Exercise: Exact transcription, pictures omitted: begin at the top line of the records below and end with the line bearing "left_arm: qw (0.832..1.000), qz".

Input for this task:
_ _ _ _ _ _ _

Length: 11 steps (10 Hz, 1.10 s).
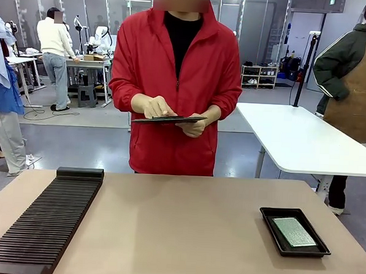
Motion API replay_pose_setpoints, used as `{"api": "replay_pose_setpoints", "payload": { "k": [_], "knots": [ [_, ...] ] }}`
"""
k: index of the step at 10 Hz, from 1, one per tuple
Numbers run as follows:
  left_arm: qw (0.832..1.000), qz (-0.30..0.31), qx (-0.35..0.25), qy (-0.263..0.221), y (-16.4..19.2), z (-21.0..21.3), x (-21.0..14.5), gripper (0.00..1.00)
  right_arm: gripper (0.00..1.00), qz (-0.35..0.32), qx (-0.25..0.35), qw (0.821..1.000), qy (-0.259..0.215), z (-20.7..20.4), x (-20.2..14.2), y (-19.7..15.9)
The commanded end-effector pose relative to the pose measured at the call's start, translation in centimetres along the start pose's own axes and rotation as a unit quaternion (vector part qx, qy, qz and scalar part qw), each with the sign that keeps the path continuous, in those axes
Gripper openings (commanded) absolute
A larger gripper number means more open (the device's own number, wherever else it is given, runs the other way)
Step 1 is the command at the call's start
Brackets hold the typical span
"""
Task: Inspect the PCB.
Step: Place the Blank PCB in the ESD tray.
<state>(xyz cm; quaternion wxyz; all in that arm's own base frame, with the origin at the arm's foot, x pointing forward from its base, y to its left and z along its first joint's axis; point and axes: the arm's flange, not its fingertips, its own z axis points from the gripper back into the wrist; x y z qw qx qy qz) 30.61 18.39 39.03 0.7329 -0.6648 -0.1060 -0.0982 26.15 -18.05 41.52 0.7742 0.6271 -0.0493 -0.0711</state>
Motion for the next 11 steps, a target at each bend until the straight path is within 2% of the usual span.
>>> {"api": "replay_pose_setpoints", "payload": {
  "k": [1,11],
  "knots": [
    [1.000,0.001,0.007,0.004,-0.04,0.00,0.06,1.00,1.00,0.010,0.006,1.000,-0.003,-0.06,-0.15,0.21],
    [1.000,0.001,0.007,0.004,-0.04,0.00,0.06,1.00,1.00,0.010,0.006,1.000,-0.003,-0.06,-0.15,0.21]
  ]
}}
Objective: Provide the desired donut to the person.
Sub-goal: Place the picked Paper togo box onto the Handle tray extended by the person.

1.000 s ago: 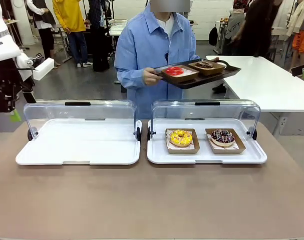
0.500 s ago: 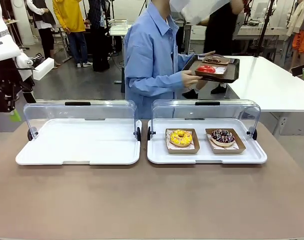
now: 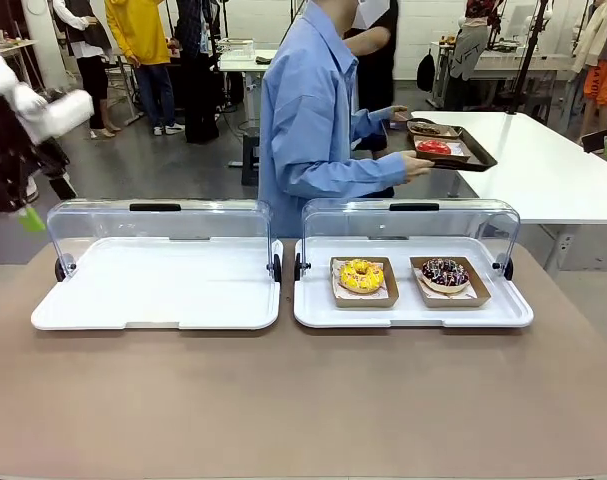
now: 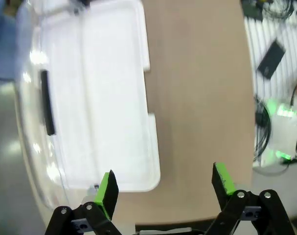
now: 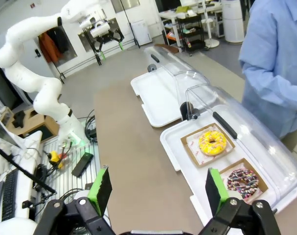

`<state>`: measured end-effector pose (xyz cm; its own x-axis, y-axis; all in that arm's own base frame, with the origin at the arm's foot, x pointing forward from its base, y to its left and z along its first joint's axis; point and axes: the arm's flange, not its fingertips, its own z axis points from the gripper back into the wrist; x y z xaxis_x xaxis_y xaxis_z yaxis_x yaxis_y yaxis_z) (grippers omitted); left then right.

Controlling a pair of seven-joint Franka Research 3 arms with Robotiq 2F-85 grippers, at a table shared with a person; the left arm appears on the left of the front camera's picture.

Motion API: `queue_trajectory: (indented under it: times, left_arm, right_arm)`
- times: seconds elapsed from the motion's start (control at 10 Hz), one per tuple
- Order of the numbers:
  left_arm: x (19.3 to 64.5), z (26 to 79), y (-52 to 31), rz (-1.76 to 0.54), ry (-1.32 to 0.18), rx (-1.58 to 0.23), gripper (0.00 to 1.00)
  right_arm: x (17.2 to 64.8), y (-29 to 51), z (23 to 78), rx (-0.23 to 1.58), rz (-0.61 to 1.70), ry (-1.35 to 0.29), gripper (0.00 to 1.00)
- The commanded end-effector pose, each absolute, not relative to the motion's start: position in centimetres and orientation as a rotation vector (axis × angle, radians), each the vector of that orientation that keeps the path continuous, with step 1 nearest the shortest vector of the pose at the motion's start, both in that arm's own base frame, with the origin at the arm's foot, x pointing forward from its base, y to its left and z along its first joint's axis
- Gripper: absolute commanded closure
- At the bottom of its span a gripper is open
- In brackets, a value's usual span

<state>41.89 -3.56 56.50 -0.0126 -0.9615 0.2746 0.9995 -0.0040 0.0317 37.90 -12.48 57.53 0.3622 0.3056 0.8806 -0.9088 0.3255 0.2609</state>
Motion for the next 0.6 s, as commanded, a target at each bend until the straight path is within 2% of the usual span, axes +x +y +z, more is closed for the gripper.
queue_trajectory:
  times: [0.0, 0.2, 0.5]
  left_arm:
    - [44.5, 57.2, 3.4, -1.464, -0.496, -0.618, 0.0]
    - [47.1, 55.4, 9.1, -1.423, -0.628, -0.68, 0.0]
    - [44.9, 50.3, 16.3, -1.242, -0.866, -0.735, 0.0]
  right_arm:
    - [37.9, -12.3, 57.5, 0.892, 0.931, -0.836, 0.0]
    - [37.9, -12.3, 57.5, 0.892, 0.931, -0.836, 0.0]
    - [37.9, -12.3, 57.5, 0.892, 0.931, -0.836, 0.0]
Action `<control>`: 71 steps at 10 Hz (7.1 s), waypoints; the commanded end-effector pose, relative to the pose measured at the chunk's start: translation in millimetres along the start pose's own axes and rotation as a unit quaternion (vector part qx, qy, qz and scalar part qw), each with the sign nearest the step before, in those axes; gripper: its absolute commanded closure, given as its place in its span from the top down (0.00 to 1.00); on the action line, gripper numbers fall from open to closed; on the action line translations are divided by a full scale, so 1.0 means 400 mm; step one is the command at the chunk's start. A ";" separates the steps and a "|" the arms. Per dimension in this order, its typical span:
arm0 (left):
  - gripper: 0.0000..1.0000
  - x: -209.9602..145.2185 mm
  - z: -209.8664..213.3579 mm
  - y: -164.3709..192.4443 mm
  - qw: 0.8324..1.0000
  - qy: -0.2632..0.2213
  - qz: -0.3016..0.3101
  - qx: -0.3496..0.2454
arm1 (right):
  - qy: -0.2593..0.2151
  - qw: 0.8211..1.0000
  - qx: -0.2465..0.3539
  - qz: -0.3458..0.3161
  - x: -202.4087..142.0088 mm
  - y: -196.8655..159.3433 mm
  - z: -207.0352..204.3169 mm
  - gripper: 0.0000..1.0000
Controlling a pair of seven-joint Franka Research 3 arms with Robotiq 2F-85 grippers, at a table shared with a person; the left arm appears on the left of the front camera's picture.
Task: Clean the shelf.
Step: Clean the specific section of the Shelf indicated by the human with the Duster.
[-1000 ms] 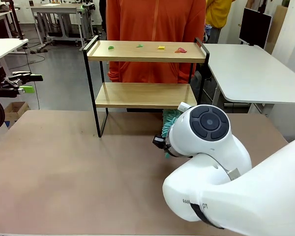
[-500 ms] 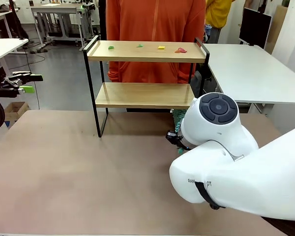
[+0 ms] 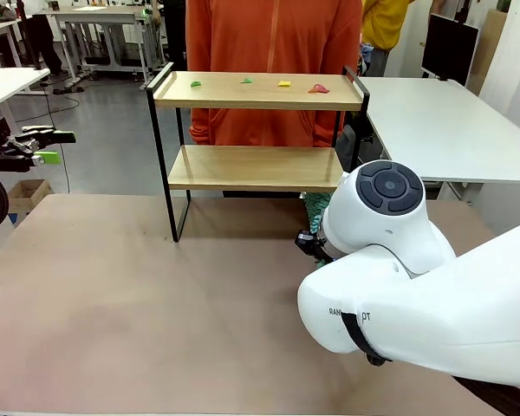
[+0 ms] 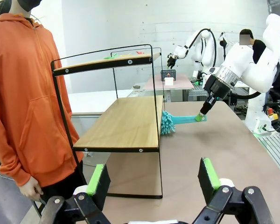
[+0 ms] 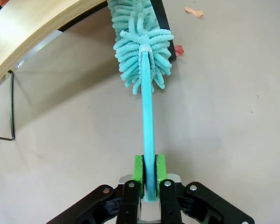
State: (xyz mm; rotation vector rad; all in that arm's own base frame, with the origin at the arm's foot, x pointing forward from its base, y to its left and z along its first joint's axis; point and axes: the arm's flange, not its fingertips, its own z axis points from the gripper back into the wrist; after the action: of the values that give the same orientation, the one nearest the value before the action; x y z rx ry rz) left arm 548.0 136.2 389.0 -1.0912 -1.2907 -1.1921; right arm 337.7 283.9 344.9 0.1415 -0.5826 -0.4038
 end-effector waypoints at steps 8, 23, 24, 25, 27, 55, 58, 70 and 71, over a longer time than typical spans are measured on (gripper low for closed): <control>1.00 0.005 -0.001 -0.005 1.000 -0.004 -0.008 -0.001 | -0.052 0.993 0.076 0.069 -0.006 -0.139 0.143 0.14; 1.00 0.005 -0.001 -0.005 1.000 -0.004 -0.008 -0.001 | 0.084 0.931 0.285 0.213 0.018 -0.411 0.293 0.14; 1.00 0.005 -0.001 -0.005 1.000 -0.004 -0.008 -0.001 | 0.055 0.933 0.287 0.210 0.054 -0.066 0.153 0.14; 1.00 0.005 -0.001 -0.005 1.000 -0.004 -0.008 -0.001 | 0.055 0.933 0.287 0.210 0.054 -0.066 0.153 0.14; 1.00 0.005 -0.001 -0.005 1.000 -0.004 -0.008 -0.001 | 0.055 0.933 0.287 0.210 0.054 -0.066 0.153 0.14; 1.00 0.005 -0.001 -0.005 1.000 -0.004 -0.008 -0.001 | 0.154 0.829 0.308 0.441 0.307 -0.608 0.628 0.14; 1.00 0.005 -0.001 -0.005 1.000 -0.004 -0.008 -0.001 | 0.154 0.829 0.308 0.441 0.307 -0.608 0.628 0.14; 1.00 0.005 -0.001 -0.005 1.000 -0.004 -0.008 -0.001 | 0.154 0.829 0.308 0.441 0.307 -0.608 0.628 0.14; 1.00 0.005 -0.001 -0.005 1.000 -0.004 -0.008 -0.001 | 0.154 0.829 0.308 0.441 0.307 -0.608 0.628 0.14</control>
State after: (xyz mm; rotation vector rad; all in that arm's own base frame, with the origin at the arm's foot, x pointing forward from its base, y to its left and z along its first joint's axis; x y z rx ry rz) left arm 548.1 136.2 389.5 -1.0906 -1.2911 -1.1930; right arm 207.8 6.3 554.9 0.5127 -0.3758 0.7100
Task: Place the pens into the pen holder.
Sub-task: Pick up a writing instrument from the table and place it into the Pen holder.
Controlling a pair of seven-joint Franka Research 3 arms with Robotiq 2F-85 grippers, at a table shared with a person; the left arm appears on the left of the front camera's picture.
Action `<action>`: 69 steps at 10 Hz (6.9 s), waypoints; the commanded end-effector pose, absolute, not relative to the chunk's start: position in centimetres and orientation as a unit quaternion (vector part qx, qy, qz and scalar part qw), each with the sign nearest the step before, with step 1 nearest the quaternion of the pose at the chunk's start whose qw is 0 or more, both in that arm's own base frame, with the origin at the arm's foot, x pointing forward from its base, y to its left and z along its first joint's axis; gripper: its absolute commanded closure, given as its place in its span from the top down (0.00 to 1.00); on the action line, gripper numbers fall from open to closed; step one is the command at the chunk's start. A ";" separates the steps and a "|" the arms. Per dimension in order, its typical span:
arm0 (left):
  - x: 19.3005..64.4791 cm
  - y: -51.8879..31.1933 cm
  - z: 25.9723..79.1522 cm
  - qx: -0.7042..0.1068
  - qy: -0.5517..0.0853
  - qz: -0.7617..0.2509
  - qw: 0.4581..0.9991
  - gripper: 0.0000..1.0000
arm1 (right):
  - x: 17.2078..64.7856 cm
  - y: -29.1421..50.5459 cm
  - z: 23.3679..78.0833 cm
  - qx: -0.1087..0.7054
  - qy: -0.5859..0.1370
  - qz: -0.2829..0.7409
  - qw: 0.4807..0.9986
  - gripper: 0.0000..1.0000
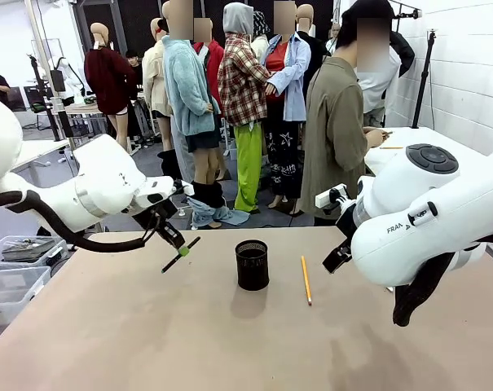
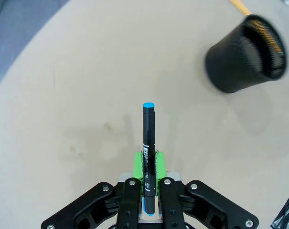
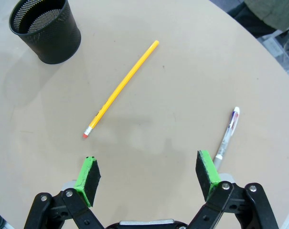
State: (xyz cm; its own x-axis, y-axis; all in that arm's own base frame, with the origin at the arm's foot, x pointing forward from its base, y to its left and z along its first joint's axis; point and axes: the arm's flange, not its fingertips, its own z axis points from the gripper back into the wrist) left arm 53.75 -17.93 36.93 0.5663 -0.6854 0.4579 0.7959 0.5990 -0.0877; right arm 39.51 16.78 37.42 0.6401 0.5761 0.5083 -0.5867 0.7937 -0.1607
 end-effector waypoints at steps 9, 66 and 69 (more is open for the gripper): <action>51.2 -18.6 37.3 -0.328 -0.235 -0.643 0.651 0.00 | 39.5 16.8 37.4 0.010 -0.277 0.321 0.906 1.00; 47.7 -13.0 44.6 -0.210 -0.113 -0.403 0.884 0.63 | 39.5 16.8 37.4 0.010 -0.277 0.321 0.906 1.00; 47.7 -13.0 44.6 -0.210 -0.113 -0.403 0.884 0.63 | 39.5 16.8 37.4 0.010 -0.277 0.321 0.906 1.00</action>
State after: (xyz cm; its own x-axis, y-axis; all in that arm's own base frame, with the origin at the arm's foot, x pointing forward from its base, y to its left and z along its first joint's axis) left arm 47.50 -13.26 44.42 0.6584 -0.6587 0.3642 0.7517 0.6007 -0.2724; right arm 39.53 16.78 37.44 0.6400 0.5758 0.5088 -0.5865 0.7938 -0.1608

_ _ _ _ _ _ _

Result of the exercise:
Length: 11 steps (10 Hz, 1.10 s).
Motion API replay_pose_setpoints, used as `{"api": "replay_pose_setpoints", "payload": { "k": [_], "knots": [ [_, ...] ] }}`
"""
k: index of the step at 10 Hz, from 1, one per tuple
Numbers run as follows:
  left_arm: qw (0.832..1.000), qz (-0.30..0.31), qx (-0.35..0.25), qy (-0.263..0.221), y (-16.4..19.2), z (-21.0..21.3), x (-21.0..14.5), gripper (0.00..1.00)

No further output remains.